→ Exercise instructions
Every line below containing the word "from" should be found and copied.

→ Given data
________________________
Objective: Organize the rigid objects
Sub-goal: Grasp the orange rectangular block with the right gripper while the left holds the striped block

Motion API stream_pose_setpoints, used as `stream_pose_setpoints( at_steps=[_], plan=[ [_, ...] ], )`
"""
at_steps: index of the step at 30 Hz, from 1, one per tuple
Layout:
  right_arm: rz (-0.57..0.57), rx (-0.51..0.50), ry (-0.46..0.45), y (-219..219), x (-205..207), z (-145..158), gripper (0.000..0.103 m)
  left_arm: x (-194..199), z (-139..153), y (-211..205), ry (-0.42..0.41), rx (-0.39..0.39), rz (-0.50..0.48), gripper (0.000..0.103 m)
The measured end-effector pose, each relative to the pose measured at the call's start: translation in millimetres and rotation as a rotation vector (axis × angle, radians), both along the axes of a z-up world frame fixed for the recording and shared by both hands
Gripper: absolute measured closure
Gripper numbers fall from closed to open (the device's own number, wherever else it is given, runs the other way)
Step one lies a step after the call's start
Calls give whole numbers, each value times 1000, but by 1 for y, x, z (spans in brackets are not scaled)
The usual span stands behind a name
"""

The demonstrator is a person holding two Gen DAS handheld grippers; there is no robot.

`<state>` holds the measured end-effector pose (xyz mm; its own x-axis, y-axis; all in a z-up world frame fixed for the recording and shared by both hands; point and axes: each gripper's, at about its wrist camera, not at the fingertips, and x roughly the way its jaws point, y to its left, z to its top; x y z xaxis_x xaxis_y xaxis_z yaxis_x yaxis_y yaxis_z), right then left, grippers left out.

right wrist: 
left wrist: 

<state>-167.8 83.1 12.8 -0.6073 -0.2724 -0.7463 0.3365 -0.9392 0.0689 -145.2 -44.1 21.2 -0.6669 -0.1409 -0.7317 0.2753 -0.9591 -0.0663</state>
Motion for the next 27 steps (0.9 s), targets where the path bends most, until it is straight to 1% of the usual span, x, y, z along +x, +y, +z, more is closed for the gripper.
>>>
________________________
→ Written reply
at_steps: index of the step at 30 Hz, from 1, one per tuple
Gripper numbers fall from closed to open (the device's own number, wherever else it is given, runs the other way)

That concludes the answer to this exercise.